Vigonovo is a town in the Metropolitan City of Venice, Veneto, Italy. It is south of SR11.

The name Vigonovo derives from the Latin “vicus novus” which means “new village”. 

Before the year 1000 BC the territory was inhabited by Etruscans, Euganeans, Paleovenetians. 

It is believed that around 1000 BC after the destruction of Troy by the Greeks, the members of a tribe of Paphlagonia (province of Asia Minor), called Heneti (hence the name Veneti), landed on the Adriatic coasts and settled there after having expelled the locals Paleovenetian Etruscans. 

In ancient times the town was called Sarmazza because it was the site of a settlement of Sarmatians (ancient people coming from Eeastwards) and just in the medieval period the town was renamed into Vicus Novus.

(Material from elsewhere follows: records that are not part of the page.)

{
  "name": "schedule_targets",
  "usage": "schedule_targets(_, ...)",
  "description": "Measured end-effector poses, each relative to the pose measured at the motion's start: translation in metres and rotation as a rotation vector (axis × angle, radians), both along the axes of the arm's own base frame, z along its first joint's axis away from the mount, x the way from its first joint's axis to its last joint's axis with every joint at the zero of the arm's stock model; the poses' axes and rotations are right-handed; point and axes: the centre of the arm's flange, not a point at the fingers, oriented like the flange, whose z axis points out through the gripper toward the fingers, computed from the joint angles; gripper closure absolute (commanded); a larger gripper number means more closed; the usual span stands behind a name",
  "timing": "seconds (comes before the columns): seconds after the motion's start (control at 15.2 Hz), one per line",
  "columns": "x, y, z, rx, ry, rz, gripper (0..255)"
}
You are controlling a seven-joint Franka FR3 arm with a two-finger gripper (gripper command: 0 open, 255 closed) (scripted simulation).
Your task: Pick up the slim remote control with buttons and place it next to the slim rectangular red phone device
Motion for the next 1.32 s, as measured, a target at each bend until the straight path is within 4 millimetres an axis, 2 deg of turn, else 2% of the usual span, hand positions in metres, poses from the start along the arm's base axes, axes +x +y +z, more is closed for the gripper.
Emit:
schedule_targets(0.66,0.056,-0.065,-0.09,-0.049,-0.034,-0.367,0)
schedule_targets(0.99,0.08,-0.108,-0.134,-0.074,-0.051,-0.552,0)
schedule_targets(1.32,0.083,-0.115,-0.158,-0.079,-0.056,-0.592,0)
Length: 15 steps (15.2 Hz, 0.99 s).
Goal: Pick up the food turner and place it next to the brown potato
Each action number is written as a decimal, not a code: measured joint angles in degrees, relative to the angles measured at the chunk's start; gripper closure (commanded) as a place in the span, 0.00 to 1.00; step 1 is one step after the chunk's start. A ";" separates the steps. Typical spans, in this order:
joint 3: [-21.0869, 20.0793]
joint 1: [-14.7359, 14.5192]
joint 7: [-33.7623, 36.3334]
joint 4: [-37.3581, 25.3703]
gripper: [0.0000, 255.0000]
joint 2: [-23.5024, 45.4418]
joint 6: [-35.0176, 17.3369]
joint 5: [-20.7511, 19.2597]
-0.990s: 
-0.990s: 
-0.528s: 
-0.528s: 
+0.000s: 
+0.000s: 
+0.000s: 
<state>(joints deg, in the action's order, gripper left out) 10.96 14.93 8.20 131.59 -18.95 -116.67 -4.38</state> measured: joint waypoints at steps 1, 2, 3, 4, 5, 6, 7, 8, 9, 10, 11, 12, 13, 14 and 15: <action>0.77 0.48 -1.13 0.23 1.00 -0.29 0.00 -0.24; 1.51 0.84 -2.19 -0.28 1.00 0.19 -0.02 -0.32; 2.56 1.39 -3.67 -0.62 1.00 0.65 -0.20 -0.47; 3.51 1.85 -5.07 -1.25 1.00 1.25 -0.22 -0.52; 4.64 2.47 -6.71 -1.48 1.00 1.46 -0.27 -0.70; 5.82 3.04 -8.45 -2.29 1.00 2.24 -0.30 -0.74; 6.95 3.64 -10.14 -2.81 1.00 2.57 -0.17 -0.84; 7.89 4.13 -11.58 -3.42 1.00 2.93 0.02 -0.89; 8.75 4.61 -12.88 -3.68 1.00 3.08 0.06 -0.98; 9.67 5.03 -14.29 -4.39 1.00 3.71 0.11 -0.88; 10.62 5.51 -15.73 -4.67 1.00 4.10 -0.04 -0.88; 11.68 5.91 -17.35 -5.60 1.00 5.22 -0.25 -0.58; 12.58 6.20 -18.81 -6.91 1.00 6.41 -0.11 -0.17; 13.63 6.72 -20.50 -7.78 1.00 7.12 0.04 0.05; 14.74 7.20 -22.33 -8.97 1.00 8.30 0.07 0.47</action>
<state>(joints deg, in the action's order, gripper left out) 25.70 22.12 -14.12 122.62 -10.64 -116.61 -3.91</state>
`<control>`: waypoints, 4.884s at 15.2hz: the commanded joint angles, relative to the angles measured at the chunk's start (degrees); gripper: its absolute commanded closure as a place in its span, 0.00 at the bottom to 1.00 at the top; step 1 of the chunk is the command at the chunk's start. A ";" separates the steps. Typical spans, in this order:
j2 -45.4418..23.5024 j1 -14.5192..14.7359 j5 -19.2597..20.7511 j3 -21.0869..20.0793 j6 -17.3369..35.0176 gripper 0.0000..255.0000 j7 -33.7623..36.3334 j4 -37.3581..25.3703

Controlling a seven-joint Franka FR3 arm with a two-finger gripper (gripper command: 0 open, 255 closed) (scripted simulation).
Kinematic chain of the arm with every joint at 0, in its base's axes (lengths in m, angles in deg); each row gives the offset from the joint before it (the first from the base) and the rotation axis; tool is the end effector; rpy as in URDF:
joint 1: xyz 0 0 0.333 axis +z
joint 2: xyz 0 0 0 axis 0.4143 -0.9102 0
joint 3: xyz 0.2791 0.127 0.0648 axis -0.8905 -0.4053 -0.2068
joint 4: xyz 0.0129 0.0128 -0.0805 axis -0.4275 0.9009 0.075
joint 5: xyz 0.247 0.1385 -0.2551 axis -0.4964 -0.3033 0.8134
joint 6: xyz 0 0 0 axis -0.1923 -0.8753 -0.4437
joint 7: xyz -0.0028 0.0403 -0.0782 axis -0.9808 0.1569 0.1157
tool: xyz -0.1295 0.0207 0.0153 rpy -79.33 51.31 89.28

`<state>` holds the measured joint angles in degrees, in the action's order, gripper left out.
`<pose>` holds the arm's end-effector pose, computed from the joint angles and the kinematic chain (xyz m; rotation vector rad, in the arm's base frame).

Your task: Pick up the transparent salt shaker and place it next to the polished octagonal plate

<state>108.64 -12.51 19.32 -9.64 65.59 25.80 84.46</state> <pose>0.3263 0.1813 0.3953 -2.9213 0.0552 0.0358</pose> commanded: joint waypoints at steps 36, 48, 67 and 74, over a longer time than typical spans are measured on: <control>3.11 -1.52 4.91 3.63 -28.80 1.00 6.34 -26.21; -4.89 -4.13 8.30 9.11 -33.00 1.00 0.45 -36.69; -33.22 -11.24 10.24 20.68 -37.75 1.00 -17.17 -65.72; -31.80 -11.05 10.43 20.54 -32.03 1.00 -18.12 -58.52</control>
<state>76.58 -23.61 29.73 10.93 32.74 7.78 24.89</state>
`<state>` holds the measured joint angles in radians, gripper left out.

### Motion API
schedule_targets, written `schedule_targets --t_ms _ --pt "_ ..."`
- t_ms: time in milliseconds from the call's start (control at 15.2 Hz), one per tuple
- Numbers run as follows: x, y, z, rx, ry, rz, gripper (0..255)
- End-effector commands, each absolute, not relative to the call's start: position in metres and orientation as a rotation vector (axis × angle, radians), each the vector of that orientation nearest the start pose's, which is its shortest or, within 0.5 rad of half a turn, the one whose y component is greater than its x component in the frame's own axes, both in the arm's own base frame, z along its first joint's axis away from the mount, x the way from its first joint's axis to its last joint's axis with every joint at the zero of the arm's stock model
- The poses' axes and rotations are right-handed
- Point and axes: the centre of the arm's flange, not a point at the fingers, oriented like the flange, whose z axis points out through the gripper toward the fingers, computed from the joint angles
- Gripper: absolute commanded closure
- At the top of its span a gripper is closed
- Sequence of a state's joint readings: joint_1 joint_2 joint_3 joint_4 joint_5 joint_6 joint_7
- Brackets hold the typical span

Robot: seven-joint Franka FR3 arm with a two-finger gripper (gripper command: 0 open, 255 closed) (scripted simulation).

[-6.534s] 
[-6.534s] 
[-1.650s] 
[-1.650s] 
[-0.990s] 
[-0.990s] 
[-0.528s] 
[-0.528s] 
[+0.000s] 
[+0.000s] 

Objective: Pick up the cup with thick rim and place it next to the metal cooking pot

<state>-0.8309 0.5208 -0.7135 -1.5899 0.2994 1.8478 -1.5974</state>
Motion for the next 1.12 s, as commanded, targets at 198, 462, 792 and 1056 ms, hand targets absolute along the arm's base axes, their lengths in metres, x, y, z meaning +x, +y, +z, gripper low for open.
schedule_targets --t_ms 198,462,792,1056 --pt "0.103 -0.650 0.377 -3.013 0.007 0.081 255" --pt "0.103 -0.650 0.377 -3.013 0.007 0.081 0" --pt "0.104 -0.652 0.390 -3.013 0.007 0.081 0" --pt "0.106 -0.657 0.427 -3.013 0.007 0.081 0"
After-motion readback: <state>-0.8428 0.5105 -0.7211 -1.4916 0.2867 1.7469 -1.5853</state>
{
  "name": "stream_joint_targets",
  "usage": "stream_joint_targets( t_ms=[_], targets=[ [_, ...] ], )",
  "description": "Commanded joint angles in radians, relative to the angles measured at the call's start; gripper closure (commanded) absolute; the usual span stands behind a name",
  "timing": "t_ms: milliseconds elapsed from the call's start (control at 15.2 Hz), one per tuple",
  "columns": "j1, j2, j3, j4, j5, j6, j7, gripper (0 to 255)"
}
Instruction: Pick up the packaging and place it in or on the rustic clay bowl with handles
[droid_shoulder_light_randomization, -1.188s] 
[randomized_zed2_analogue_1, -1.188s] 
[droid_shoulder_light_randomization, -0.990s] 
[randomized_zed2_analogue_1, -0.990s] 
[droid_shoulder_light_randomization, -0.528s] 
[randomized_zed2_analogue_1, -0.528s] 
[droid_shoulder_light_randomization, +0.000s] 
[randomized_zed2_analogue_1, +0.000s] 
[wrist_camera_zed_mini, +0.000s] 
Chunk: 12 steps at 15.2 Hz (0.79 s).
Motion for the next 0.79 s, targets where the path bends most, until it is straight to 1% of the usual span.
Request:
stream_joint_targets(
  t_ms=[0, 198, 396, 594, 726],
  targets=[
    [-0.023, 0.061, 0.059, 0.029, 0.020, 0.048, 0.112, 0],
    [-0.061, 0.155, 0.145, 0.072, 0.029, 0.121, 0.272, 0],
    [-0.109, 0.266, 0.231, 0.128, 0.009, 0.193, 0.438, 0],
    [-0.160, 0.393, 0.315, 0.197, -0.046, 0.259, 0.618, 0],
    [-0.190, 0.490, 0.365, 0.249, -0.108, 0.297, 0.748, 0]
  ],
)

In 186 BC, at the time of the Roman Empire, the Via Emilia-Altinate was built by the Roman Consul Aemilius Lepidus,  which started from Padua, reached Tombelle, passed through the current Sarmazza, continued through San Pietro di Stra up to Altinum and Aquileia. 

Vigonovo is located in the most extreme point of the area of the Venetian villas that have made the Riviera del Brenta known. 

The municipality is located on the border with the province of Padua. 

With its hamlets of Galta, Tombelle and Celeseo, Vigonovo is extending for about 13 square km west of the Brenta river on flat land. 

Extremely rich in waterways, in addition to the Brenta, the territory is crossed by the Piovego canal and minor others.